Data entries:
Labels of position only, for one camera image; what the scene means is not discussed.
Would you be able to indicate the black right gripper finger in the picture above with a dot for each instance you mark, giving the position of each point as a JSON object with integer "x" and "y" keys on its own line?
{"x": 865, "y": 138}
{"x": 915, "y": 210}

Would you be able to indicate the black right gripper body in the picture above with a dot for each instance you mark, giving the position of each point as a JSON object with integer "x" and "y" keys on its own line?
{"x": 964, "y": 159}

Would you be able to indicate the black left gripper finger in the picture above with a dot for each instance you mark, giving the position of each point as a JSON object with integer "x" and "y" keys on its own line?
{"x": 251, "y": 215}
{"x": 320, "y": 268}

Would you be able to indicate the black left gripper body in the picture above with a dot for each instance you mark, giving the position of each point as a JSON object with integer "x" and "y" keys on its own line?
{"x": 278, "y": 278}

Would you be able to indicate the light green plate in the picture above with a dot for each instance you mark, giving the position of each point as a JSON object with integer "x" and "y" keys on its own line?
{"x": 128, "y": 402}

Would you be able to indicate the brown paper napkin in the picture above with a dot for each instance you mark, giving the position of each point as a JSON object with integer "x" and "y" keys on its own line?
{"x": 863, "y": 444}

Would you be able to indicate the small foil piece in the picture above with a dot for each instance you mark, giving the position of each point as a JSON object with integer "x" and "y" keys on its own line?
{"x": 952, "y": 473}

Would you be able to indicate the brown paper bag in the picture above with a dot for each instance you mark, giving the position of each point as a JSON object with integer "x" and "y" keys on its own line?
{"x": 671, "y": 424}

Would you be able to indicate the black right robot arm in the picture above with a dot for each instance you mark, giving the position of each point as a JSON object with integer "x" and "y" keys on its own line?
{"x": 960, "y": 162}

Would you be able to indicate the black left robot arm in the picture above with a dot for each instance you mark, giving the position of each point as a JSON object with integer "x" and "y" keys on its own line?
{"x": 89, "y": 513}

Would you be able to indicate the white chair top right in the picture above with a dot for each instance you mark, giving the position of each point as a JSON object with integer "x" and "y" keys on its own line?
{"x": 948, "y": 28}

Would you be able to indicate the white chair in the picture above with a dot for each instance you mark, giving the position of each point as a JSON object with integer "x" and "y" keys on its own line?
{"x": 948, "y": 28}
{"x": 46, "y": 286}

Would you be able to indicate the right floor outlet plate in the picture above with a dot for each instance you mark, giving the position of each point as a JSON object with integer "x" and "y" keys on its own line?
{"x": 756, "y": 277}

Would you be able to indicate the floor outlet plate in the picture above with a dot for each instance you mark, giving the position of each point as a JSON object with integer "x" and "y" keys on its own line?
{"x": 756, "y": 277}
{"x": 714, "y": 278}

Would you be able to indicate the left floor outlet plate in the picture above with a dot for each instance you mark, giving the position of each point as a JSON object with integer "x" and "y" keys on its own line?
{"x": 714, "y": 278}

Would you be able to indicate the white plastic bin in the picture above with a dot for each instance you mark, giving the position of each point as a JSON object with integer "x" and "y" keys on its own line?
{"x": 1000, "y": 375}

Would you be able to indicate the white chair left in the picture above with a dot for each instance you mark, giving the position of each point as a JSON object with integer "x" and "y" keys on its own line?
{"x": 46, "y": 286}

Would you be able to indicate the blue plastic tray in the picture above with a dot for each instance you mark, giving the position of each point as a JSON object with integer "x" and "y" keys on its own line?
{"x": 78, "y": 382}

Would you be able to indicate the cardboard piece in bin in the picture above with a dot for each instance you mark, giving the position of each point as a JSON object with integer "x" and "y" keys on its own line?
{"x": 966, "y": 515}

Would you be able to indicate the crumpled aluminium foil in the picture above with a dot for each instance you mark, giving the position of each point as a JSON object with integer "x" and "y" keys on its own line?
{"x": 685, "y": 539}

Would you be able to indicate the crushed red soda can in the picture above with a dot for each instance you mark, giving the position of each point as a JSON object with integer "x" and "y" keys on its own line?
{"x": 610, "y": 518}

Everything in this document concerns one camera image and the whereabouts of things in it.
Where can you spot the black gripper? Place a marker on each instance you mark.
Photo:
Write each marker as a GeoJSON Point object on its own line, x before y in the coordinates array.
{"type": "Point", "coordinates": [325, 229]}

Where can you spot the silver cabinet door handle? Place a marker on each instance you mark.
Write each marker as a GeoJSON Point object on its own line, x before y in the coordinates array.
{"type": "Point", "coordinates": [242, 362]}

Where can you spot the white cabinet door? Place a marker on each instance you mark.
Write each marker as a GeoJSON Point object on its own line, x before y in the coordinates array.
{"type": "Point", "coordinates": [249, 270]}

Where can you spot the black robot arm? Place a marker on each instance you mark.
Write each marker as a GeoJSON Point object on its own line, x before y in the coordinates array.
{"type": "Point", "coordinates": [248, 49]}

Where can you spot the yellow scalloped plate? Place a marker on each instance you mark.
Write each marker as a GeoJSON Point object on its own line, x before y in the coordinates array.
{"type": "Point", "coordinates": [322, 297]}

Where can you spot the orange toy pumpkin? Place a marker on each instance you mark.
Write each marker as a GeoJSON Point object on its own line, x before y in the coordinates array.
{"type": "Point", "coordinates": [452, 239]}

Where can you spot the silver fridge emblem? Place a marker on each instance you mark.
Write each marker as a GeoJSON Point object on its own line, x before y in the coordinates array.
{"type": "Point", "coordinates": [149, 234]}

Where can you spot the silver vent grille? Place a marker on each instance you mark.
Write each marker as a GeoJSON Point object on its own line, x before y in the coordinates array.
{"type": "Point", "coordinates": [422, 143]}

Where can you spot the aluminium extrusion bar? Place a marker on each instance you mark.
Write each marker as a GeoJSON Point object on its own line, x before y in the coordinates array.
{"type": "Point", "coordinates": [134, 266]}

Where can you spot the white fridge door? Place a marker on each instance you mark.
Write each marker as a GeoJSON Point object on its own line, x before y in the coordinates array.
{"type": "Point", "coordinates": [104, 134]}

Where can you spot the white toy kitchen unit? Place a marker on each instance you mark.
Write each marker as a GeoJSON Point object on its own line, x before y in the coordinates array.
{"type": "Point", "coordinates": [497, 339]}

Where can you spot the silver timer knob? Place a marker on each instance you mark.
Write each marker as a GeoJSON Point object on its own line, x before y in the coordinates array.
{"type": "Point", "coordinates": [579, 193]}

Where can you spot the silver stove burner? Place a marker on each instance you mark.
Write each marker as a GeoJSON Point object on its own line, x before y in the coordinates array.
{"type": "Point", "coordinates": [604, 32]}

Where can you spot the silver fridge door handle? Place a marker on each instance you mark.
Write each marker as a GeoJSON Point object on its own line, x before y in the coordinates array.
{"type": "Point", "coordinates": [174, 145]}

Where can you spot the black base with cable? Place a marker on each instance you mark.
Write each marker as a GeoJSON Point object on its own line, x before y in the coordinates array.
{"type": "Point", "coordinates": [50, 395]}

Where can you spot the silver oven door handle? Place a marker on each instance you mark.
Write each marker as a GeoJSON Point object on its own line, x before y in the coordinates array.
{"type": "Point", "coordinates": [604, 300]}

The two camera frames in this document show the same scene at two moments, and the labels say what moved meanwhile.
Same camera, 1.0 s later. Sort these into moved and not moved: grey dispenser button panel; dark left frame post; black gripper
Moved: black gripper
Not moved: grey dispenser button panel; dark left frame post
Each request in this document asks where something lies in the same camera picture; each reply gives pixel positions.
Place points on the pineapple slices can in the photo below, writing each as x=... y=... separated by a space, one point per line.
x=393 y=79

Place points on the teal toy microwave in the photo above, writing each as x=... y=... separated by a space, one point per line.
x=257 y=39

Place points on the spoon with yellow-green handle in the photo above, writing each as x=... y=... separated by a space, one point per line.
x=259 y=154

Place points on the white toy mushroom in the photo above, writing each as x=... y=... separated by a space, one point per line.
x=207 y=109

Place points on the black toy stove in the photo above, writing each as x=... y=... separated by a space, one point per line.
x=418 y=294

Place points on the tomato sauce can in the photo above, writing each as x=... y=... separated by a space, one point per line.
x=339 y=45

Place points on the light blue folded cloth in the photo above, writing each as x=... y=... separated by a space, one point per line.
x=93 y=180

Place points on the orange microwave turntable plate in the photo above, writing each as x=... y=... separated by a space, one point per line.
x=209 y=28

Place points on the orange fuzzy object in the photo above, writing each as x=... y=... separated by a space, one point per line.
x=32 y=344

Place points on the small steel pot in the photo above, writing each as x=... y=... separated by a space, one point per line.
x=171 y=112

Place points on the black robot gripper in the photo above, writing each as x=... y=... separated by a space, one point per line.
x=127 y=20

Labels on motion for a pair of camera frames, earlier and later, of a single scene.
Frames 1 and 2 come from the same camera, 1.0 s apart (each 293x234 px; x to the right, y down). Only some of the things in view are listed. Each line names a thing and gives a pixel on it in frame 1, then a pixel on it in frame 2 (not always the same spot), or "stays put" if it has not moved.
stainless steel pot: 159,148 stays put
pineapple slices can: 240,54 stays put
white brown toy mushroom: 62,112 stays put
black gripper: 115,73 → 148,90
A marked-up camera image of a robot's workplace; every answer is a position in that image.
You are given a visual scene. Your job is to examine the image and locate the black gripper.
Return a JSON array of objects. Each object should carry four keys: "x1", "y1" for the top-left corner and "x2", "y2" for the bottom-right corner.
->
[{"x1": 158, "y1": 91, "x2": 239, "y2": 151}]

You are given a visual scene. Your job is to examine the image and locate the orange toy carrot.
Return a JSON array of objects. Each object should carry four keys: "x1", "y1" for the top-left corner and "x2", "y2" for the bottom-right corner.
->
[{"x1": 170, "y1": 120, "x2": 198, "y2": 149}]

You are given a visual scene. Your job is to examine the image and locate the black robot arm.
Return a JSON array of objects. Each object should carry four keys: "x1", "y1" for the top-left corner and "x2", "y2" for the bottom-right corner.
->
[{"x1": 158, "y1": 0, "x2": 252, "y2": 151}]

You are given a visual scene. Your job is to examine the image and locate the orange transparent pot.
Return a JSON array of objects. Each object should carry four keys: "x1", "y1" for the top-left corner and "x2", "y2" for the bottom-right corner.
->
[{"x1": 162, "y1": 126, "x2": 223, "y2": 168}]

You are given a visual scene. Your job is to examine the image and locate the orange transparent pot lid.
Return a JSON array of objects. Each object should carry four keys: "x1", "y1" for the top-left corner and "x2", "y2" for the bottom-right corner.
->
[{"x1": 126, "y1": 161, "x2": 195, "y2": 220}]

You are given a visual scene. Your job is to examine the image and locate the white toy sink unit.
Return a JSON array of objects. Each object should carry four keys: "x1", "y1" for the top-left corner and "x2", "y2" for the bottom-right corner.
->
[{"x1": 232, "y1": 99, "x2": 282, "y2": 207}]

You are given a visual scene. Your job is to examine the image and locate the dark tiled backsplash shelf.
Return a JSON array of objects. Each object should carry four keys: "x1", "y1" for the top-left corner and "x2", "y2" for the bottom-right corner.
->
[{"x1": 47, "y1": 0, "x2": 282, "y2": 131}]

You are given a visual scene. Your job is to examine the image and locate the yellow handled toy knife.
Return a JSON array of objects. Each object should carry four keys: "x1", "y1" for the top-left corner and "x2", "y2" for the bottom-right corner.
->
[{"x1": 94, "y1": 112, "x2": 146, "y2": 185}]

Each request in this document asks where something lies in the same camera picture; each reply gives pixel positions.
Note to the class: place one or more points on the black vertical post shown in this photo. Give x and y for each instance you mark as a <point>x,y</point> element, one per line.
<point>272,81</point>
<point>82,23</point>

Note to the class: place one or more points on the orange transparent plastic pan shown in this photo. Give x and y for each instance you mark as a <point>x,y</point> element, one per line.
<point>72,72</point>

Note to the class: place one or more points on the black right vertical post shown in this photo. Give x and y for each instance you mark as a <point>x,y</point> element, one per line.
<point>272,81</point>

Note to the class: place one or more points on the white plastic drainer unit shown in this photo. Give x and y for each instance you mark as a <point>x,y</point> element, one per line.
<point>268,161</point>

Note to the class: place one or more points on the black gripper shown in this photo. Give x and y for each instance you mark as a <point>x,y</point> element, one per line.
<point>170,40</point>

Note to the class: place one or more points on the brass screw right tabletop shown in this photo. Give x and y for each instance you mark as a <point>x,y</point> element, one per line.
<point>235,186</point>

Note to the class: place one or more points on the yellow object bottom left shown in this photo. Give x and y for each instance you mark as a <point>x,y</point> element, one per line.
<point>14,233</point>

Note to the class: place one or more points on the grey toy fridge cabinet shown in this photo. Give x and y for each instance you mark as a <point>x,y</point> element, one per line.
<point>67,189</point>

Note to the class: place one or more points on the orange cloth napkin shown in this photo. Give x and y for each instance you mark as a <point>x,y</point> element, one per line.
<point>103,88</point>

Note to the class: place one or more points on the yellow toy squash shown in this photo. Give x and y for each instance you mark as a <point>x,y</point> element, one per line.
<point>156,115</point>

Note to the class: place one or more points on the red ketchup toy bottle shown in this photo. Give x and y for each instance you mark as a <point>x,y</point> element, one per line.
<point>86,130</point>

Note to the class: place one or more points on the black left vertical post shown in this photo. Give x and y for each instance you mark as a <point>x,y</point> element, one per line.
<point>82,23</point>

_Assignment_.
Please go through the data and copy each line containing the word "Your".

_Response box_.
You are given a visual scene. Your job is to examine the image and locate the black gripper.
You are given a visual scene. Your job is to examine the image and locate the orange toy carrot.
You are given a visual scene. Your job is to examine the image and locate the black robot arm.
You are given a visual scene. Your job is to examine the image and locate the orange transparent pot.
You are given a visual scene. Your job is to examine the image and locate the orange transparent pot lid.
You are given a visual scene. Your job is to examine the image and locate the white toy sink unit.
You are given a visual scene. Your job is to examine the image and locate the dark tiled backsplash shelf.
You are given a visual scene. Your job is to examine the image and locate the yellow handled toy knife.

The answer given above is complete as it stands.